Górnik Łęczna zajmował przed meczem z Pogonią odległą, 14. pozycję w tabeli. Patrząc na personalia tego zespołu, to powinien gościć w czołówce tabeli.
- Jest to na pewno ciekawa drużyna. Zaczęli sezon bardzo słabo, bo od porażek. Musieli to przełamać i później mieli serię remisów i do tego dwa zwycięstwa. Zdobyli dziesięć punktów. Po meczu z nami można śmiało powiedzieć, że nie jest to słaby zespół i nie są tylko chłopcami do bicia.
Przed sezonem unikaliście klarownej odpowiedzi na pytanie, co chce Pogoń osiągnąć. Jesteśmy na półmetku pierwszej rundy, można już chyba śmielej odpowiedzieć na pytanie, o co gra Duma Pomorza?
- Na pewno gramy o jak największą zdobycz punktową w całym sezonie. W każdym meczu walczymy o komplet punktów, co pokazaliśmy chociażby w Zabrzu. Chcemy po pierwszej rundzie zajmować jak najwyższe miejsce. Jeśli będziemy w ścisłej czołówce, to wszystko przed nami.
Czyli walka o awans, jeżeli po pierwszej rundzie będziecie zajmować jedną z pierwszych pozycji w tabeli?
- Jest wiele drużyn, które chcą wygrywać, a liga jest wyrównana, co pokazuje tabela. Każde potknięcie może spowodować spadek o kilka pozycji. Myślę, że na jakieś deklaracje trzeba poczekać do końca pierwszej rundy. Jesteśmy świadomi, że swoimi ostatnimi wynikami rozbudziliśmy apetyt kibiców, ale trzeba być spokojnym.
Przed Pogonią mecz Pucharu Polski z Polonią. Czy zespół z Warszawy jest w waszym zasięgu?
- Myślę, że Polonia jest do ogrania, tym bardziej w Pucharze Polski. Jest na pewno silnym zespołem, doceniamy go, ale ostatnio nie wiedzie mu się najlepiej. Warszawianie przed sezonem zapowiadali, że interesują ich tylko najwyższe lokaty, ale kilka strat punktów sprawiło, że odstają od czołówki. Myślę, że nie ma zespołów nie do ogrania. Trzeba powalczyć.

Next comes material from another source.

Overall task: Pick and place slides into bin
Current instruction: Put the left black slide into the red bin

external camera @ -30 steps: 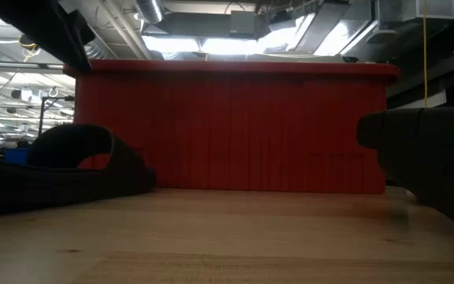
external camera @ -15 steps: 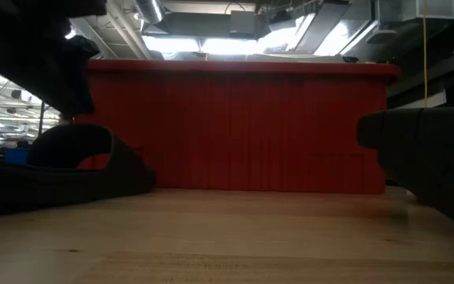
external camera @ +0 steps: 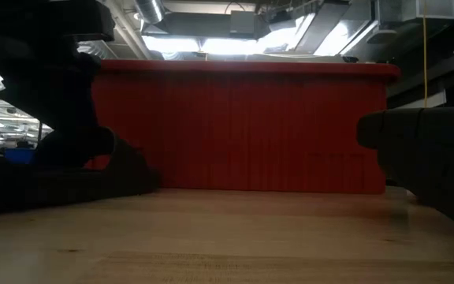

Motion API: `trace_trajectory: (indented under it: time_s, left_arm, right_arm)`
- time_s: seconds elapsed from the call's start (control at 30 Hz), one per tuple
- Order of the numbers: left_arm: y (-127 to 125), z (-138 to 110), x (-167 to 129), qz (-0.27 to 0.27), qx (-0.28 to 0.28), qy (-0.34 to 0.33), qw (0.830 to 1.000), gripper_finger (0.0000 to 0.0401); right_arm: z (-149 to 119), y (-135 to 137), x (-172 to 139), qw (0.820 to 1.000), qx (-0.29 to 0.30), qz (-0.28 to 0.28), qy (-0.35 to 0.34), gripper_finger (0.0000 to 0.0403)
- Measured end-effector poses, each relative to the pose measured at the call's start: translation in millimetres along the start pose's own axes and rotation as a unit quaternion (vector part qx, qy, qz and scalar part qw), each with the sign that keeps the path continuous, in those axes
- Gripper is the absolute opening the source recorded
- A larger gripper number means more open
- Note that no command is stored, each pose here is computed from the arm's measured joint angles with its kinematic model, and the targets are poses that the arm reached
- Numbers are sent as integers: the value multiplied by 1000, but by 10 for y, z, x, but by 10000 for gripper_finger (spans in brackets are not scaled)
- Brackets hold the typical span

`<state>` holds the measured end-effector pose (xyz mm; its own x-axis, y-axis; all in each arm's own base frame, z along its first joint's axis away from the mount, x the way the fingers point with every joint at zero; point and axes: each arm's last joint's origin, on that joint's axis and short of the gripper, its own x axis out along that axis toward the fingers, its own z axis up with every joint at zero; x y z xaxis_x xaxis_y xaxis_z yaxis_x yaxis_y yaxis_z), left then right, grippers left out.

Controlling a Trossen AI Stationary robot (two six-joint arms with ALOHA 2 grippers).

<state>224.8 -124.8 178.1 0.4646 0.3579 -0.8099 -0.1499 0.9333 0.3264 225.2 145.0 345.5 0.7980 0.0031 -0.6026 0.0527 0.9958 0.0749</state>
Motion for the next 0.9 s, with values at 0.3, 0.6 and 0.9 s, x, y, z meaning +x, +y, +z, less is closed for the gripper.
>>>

Powracając do meczu z Górnikiem Zabrze, zastanawiam się, czy wygrana Pogoni faktycznie była taką wielką sensacją? Przecież do Zabrza przyjechała wtedy czwarta drużyna w tabeli, która miała stratę pięciu punktów do lidera...
- Górnik, występując u siebie, nie przegrał aż do spotkania z Pogonią. To zabrzanie byli faworytem. Jednak my zrobiliśmy szczecińskim kibicom niespodziankę i sobie chyba także. Oby jak najwięcej takich meczów.